Dana Johanek, a acupuncture graduate, in California participated in the 10th World Congress of Chinese Medicine in Santa Clara of Northern California over the weekend. Chen Jia / China Daily


Health care workers say they'll look harder

More than 800 medical practitioners from all over the world have vowed to promote co-operation between Eastern and Western medicine at the 10th World Congress of Chinese Medicine held in Santa Clara of Northern California over the weekend.

"In recent years, Chinese medicine has been playing an important role as a supplement to health service in the Western world," Li Zhenji, the former vice-director of the State Administration of Traditional Chinese Medicine, told China Daily in Santa Clara on Sunday.
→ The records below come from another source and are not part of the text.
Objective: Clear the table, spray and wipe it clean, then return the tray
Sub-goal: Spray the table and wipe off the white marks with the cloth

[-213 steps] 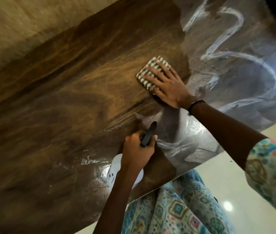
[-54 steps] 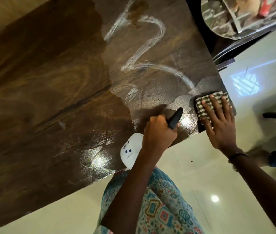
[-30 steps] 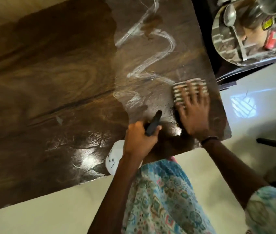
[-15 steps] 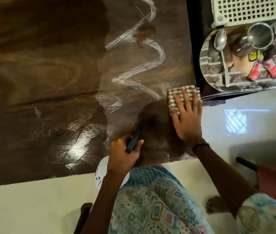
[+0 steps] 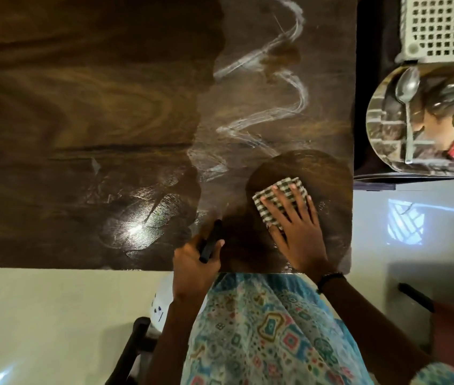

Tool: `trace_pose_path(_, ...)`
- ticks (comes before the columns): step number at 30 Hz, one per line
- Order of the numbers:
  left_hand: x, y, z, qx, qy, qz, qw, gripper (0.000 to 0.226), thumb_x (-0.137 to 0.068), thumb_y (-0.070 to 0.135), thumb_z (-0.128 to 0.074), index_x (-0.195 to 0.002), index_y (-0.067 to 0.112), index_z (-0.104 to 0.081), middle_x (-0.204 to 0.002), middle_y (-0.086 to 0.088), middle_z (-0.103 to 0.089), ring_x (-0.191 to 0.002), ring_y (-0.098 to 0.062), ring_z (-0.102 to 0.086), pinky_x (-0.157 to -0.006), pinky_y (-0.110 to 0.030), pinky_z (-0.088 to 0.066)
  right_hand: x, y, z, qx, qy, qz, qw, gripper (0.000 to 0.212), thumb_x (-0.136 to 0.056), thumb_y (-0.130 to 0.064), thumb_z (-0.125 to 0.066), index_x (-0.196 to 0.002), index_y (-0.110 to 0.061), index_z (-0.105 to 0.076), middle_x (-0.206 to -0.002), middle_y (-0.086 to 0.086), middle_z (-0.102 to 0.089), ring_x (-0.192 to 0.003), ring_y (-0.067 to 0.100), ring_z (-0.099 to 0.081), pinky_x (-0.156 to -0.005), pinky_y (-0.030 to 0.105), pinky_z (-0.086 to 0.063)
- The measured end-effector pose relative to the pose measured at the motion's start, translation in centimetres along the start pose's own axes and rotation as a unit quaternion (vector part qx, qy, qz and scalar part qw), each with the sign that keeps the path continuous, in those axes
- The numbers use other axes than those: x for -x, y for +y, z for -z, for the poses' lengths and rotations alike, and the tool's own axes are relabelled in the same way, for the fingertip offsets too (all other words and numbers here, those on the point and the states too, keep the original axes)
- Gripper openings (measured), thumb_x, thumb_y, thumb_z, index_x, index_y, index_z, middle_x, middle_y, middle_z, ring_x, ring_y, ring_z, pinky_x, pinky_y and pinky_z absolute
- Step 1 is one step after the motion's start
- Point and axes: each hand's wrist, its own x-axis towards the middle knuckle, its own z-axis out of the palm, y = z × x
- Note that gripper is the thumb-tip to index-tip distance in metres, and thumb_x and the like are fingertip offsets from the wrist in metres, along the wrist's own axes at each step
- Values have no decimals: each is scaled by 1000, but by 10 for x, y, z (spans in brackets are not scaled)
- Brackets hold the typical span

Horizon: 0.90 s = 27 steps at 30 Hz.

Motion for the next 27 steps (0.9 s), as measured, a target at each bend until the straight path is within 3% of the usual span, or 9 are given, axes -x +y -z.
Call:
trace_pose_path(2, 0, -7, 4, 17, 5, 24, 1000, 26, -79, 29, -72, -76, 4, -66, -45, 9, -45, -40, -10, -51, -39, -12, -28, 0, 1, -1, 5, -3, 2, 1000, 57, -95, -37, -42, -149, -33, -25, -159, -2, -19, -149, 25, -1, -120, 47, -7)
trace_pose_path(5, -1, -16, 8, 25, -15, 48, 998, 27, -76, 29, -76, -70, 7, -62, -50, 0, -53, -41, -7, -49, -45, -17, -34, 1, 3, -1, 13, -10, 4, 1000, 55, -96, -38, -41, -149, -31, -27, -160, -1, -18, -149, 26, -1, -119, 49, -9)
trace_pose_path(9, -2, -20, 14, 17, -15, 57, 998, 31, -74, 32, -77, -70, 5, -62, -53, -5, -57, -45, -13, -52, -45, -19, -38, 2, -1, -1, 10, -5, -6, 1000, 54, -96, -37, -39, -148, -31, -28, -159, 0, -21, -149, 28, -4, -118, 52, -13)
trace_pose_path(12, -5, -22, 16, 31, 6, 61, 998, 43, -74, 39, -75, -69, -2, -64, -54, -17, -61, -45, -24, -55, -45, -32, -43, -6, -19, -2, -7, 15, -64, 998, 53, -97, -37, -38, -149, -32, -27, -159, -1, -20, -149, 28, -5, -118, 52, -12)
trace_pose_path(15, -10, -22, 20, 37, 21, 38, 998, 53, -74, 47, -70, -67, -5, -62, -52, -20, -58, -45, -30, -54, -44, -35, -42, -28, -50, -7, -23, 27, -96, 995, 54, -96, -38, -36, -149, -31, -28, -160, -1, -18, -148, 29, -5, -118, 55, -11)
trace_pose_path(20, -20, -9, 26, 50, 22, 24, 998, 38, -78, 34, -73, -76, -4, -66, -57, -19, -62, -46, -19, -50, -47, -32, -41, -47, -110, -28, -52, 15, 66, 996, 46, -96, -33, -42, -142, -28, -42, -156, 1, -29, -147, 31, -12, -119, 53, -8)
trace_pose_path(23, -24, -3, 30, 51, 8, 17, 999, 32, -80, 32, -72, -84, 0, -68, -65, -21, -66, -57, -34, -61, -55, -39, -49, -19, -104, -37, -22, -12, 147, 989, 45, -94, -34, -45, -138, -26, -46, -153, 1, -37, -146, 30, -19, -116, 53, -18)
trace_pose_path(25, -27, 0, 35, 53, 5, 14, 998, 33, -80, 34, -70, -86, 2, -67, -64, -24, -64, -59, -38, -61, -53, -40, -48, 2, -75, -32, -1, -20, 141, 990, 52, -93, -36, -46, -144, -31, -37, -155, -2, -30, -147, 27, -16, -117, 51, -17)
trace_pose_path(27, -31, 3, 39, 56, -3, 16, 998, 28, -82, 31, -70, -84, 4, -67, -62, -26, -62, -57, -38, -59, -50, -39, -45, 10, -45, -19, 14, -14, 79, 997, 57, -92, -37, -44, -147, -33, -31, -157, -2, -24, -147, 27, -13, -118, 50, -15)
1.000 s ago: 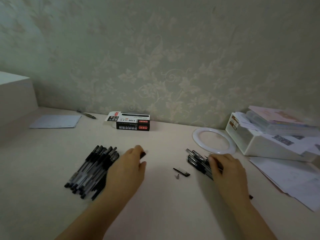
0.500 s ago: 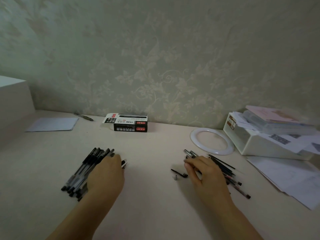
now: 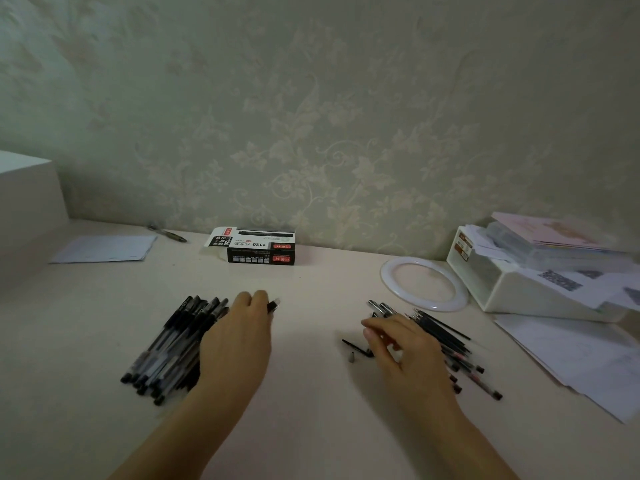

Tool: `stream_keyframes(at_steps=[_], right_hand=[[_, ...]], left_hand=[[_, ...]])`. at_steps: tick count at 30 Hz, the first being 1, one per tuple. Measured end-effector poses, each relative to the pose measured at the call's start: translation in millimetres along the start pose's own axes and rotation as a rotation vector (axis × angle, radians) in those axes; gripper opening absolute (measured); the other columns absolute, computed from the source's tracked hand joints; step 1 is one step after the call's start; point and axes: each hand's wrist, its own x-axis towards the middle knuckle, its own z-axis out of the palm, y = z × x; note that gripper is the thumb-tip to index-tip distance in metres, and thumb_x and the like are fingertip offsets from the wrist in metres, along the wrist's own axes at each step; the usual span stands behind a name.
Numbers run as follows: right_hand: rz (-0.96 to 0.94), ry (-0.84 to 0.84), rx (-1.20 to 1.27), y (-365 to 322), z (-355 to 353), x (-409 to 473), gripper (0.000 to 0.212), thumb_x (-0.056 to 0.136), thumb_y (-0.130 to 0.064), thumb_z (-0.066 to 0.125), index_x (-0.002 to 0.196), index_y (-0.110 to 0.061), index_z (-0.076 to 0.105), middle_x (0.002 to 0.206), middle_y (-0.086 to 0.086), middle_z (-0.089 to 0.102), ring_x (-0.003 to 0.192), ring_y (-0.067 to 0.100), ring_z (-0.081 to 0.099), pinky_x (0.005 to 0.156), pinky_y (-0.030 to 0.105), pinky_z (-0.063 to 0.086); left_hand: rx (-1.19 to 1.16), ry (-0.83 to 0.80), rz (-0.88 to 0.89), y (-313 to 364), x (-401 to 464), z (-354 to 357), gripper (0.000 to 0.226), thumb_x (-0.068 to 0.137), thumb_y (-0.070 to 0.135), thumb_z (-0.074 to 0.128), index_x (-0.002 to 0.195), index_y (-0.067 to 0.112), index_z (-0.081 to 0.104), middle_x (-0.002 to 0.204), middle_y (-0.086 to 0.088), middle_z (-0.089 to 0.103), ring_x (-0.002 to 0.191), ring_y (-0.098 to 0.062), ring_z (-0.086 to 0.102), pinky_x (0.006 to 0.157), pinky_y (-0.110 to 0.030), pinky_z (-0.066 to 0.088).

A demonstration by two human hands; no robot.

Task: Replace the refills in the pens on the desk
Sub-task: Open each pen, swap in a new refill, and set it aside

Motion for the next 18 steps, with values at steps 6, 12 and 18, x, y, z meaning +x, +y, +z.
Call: stream_keyframes(at_steps=[6, 12, 18], right_hand=[[0.441, -0.118, 0.745, -23, 9, 0, 0.008, 0.086, -0.024, 0.071, 0.09, -0.026, 0.078, 0.083, 0.001, 0.076, 0.072, 0.014, 0.071, 0.069, 0.021, 0.055], [0.568, -0.195, 0.939, -22, 14, -3, 0.022, 0.081, -0.034, 0.068, 0.088, -0.017, 0.079, 0.073, 0.007, 0.073, 0.066, 0.011, 0.066, 0.067, 0.019, 0.054], [0.71, 0.056, 0.954, -6, 12, 1, 0.023, 0.091, -0.029, 0.062, 0.082, -0.012, 0.075, 0.07, 0.006, 0.071, 0.065, 0.012, 0.068, 0.061, 0.019, 0.054]], left_hand=[[-0.383, 0.073, 0.354, 30, -18, -6, 0.023, 0.095, 0.048, 0.04, 0.097, 0.028, 0.052, 0.088, 0.012, 0.059, 0.066, -0.008, 0.057, 0.054, -0.032, 0.05], [-0.542, -0.049, 0.374, 35, -24, 15, 0.02, 0.091, 0.056, 0.045, 0.094, 0.036, 0.044, 0.077, 0.025, 0.052, 0.07, 0.008, 0.049, 0.053, -0.015, 0.034], [-0.584, -0.098, 0.374, 31, -22, 25, 0.024, 0.09, 0.057, 0.047, 0.087, 0.032, 0.05, 0.075, 0.02, 0.056, 0.067, 0.002, 0.05, 0.05, -0.017, 0.03]])
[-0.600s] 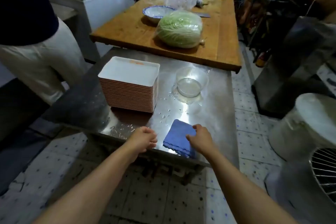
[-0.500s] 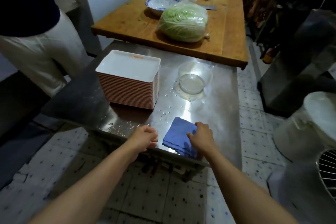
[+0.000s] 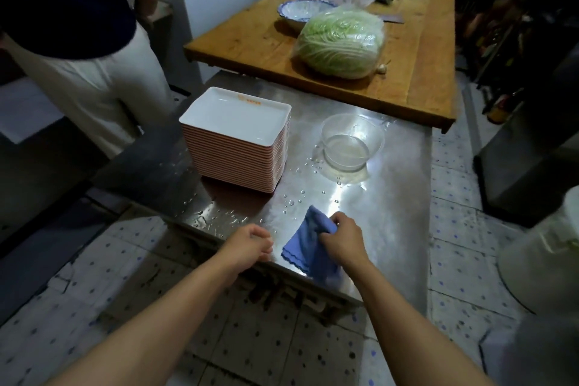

Li is also the leader of the expert group of Traditional Chinese Medicine Special Project at the National Basic Research program and vice-chairperson and secretary-general of the World Federation of Chinese Medicine Societies.

"More and more Western patients have held an open mind towards Chinese medicine after feeling its 'magic', but it still takes time to educate the Western market to accept Chinese medicine as a scientific theoretical system," he said.

For example, there are still many legal problems needed to be solved if Chinese medicine practitioners want equal social status to Western medicine practitioners in the US, he said.

"By now, acupuncture has developed very well in the US, but it's only a part of the traditional Chinese medicine system," he said.

In order to celebrate the World Federation of Chinese Medicine Societies' anniversary, more than 300 out of the 800 Chinese medicine practitioners at the conference were from China, including many famous academics and researchers.

"Through the conference, we want more Western people to better know and accept Chinese medicine," said Jeffery Huang, the vice-secretary general of the World Federation of Chinese Medicine Societies, in Santa Clara on Sunday.

By the end of last year, China had exported more than $2.3 billion yuan worth of Chinese medicine to foreign countries, which represented a steady increase in recent years, he said.

Eva Zhang, manager of E-Fong Health Source Products, Inc, said that her Los Angeles-based company set up a factory in Guangzhou.

"We do business with Chinese medicine practitioners in the US. There are more than 10,000 Chinese medicine practitioners in California, and thousands of them are our clients," she said.

"Most of the herb-planting bases are located in China, so the cost is much lower than if the operation was in the US," she said. "Also, the factory in China has been regulated under very strict standards of GMP (Good Manufacturing Practices)."

The weekend's Congress also attracted some American graduates who are interested in Chinese Medicine for job opportunities.

"I am an acupuncture student, so I come to check out the conference and see what Chinese medicine companies are here," Emily Klein, a 28-year-old Santa Cruz resident, said.

She used to study Western medicine but decided to dedicate herself to acupuncture as a profession after feeling the magic of it four years ago. "More and more California youths believe it would be a good choice for getting a decent job after graduation," she said.